Pour la génération Y, la pause café s'impose

Souvent décrite comme individualiste, la génération Y est pourtant adepte de la pause café, non seulement pour faire un “break » dans la journée, mais également pour rencontrer et discuter avec des collègues.

Avantages salariés . Bien-être salarié. Temps de travail

Souvent décrite comme individualiste, la génération Y est pourtant adepte de la pause café, non seulement pour faire un “break » dans la journée, mais également pour rencontrer et discuter avec des collègues. Voilà ce qui ressort d'une enquête menée par Ipsos pour le compte des sociétés Starbucks on the go et Selecta.

La pause café, un moment socialement structurant

81 % des répondants font au moins une pause café par jour, estimant qu'il s'agit d'un moment de détente “important”, voire “indispensable”. 41 % profite de cette pause pour rencontrer des collègues. Cette pause café, 80 % de la génération Y la pratique en groupe. Et le nombre de pauses est directement proportionnel à la taille du groupe.

Seulement 38 % des personnes interrogées utilisent les distributeurs automatiques de boissons chaudes. Une sur deux est insatisfaite de la qualité des produits de ces distributeurs (ou indifférente). Aussi, elles privilégient les bouilloires ou cafetières personnelle – le cas d’une personne sur deux également.

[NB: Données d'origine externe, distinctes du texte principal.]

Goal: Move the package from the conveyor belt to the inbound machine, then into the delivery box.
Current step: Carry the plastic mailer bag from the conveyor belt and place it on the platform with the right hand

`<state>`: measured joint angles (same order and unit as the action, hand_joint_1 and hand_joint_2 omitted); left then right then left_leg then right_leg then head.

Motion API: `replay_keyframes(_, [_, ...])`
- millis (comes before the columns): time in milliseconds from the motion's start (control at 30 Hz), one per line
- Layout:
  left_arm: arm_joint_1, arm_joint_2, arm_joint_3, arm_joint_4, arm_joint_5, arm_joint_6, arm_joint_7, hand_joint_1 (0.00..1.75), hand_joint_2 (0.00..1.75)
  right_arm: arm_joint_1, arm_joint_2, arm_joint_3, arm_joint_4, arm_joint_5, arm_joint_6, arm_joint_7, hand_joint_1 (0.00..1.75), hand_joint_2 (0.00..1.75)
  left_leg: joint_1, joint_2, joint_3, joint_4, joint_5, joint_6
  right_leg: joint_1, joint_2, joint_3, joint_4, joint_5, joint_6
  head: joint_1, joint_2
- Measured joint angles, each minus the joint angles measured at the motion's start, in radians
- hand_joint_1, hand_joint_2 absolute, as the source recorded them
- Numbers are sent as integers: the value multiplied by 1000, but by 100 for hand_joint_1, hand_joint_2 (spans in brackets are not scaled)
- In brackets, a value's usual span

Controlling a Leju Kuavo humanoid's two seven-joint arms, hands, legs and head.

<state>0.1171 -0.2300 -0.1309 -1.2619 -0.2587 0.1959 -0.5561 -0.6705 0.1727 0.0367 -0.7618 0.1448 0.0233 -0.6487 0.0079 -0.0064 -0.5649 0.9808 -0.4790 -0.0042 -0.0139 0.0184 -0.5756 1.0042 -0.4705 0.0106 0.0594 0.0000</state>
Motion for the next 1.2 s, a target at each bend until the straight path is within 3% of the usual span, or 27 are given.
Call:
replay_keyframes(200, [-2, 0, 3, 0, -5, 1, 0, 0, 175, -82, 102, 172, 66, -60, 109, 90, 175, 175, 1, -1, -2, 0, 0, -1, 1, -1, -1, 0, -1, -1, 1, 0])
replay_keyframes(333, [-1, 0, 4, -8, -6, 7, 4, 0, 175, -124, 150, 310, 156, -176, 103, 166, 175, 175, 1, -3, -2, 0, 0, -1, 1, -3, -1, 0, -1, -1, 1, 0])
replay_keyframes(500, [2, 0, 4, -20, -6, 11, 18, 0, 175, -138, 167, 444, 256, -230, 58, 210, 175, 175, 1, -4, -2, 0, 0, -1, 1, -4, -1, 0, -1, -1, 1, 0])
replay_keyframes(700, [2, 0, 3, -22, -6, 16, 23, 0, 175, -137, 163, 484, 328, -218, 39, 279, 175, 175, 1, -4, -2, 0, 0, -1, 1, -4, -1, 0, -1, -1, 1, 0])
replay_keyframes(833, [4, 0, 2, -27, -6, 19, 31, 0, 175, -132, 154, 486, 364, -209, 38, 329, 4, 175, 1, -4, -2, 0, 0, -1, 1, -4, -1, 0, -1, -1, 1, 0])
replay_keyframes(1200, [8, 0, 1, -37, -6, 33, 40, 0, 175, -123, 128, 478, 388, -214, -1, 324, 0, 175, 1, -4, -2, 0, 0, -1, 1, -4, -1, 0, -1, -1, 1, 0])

L'espace de convivialité, un must très attendu

Pour autant, les espaces de convivialité sont les bienvenus. 85 % plébiscitent la mise en place dans leur entreprise d'un tel espace proposant un large choix de boissons chaudes.

La pause café semble donc bien être un moment important pour les salariés de la génération Y. Au point que 90 % des répondants estiment que si leur entreprise réalisait des aménagements pour la pause café, cela traduirait sa volonté d'être à l'écoute de leur mode de vie… et l’intention de les fidéliser.

 

Etude IPSOS pour Starbucks on the go et Selecta portant sur les habitudes de consommation de café de la « génération Y » (18-30 ans) sur leur lieu de travail - Janvier 2015.